WHAT NEEDS TO BE DONE:
Look through the data that follows and copy each line with the string "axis".

RECORDED DATA:
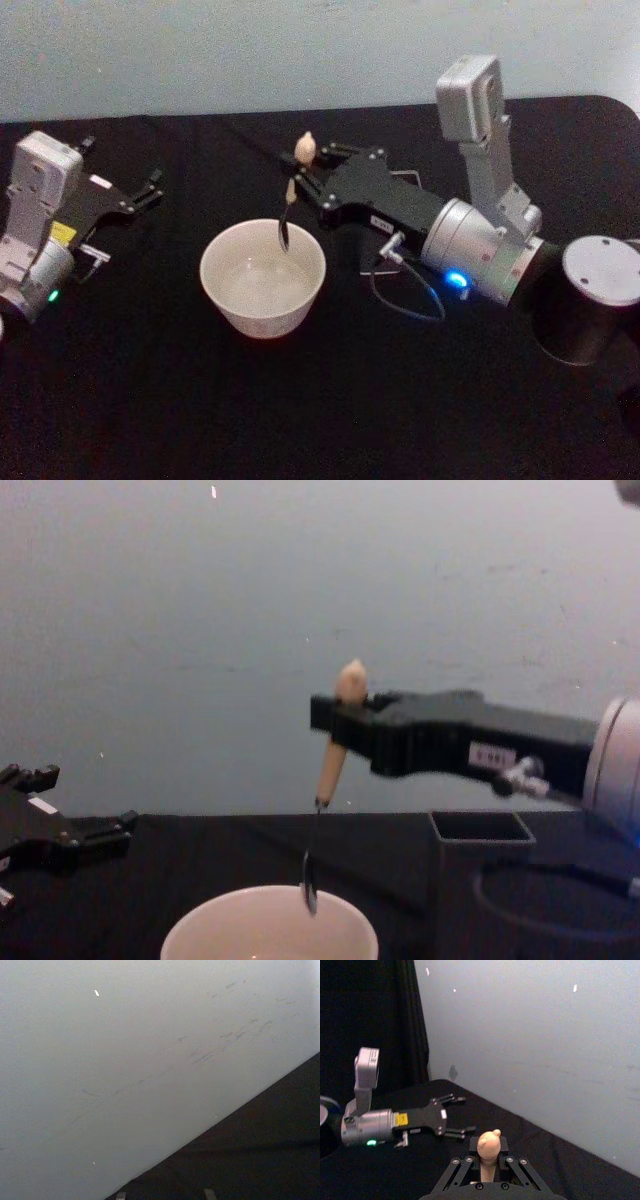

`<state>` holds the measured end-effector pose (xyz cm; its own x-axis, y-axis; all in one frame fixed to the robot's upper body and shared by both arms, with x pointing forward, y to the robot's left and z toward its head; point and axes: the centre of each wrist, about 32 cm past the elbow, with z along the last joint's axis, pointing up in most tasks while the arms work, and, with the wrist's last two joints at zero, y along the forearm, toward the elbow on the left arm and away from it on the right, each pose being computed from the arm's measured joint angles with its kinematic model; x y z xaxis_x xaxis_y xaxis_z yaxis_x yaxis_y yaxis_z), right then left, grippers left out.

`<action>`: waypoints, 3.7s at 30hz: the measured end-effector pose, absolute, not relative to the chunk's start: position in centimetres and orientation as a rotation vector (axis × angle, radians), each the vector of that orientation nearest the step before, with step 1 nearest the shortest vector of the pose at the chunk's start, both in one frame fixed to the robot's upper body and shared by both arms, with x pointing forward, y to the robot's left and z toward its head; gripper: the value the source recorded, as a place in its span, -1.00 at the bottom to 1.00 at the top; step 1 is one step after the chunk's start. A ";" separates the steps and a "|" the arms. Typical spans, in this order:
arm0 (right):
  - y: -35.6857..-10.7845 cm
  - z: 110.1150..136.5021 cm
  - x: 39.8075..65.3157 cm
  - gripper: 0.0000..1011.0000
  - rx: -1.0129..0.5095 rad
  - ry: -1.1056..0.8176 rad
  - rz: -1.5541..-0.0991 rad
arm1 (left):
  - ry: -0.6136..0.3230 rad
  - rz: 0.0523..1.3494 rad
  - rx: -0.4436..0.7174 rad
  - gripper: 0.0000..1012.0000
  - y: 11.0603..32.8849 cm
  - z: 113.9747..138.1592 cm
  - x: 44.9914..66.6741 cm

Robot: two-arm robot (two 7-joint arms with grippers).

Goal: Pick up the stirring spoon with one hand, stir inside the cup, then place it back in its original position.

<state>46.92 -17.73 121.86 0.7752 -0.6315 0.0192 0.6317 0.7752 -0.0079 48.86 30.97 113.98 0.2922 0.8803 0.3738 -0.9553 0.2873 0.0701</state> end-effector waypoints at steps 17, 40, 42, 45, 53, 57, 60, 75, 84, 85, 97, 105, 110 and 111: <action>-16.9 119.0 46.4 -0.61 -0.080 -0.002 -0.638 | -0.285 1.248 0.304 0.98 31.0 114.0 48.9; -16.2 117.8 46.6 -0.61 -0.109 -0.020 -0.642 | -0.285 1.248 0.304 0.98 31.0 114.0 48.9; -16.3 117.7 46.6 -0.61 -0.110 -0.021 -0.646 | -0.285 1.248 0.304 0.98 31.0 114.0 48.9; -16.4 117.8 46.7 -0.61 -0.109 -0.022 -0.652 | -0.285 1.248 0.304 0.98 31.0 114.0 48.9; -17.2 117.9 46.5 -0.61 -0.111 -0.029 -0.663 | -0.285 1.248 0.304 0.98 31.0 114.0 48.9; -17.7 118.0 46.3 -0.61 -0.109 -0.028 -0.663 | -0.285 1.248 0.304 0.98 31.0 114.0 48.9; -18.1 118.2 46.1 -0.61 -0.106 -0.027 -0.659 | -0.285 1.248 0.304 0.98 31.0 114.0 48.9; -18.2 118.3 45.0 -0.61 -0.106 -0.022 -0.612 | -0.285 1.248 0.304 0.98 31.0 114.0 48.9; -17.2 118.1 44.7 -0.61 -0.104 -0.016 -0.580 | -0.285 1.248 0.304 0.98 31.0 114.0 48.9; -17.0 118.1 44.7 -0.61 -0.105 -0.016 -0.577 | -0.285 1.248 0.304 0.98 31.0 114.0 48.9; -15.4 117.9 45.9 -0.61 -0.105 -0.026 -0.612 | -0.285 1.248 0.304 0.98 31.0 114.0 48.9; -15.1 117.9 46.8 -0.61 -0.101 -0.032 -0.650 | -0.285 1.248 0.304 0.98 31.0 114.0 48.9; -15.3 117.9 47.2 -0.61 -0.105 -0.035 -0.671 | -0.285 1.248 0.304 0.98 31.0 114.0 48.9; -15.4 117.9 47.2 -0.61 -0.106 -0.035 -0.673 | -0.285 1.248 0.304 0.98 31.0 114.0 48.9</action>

EXPECTED ANSWER:
`<state>` holds the measured end-effector pose (xyz cm; its own x-axis, y-axis; all in one frame fixed to the robot's upper body and shared by both arms, with x pointing forward, y to the robot's left and z toward its head; point and axes: the centre of each wrist, about 32 cm past the elbow, with z along the last joint's axis, pointing up in most tasks while the arms work, and, with the wrist's last two joints at zero, y along the forearm, toward the elbow on the left arm and away from it on the right, each pose being computed from the arm's measured joint angles with its kinematic model; x y z xaxis_x xaxis_y xaxis_z yaxis_x yaxis_y yaxis_z), right then left, grippers left out.
`<action>`: waypoints, 3.7s at 30hz: the measured end-effector pose, absolute, not relative to the chunk's start: position in centimetres and orientation as a rotation vector (axis × angle, radians), each the vector of that orientation nearest the step before, with step 1 nearest the shortest vector of the pose at the chunk's start, both in one frame fixed to the robot's upper body and shared by both arms, with x pointing forward, y to the robot's left and z toward its head; gripper: the value the source recorded, as a place in its span, -1.00 at the bottom to 1.00 at the top; step 1 is one step after the chunk's start. A ";" separates the steps and a "|" the arms. Typical spans, in this order:

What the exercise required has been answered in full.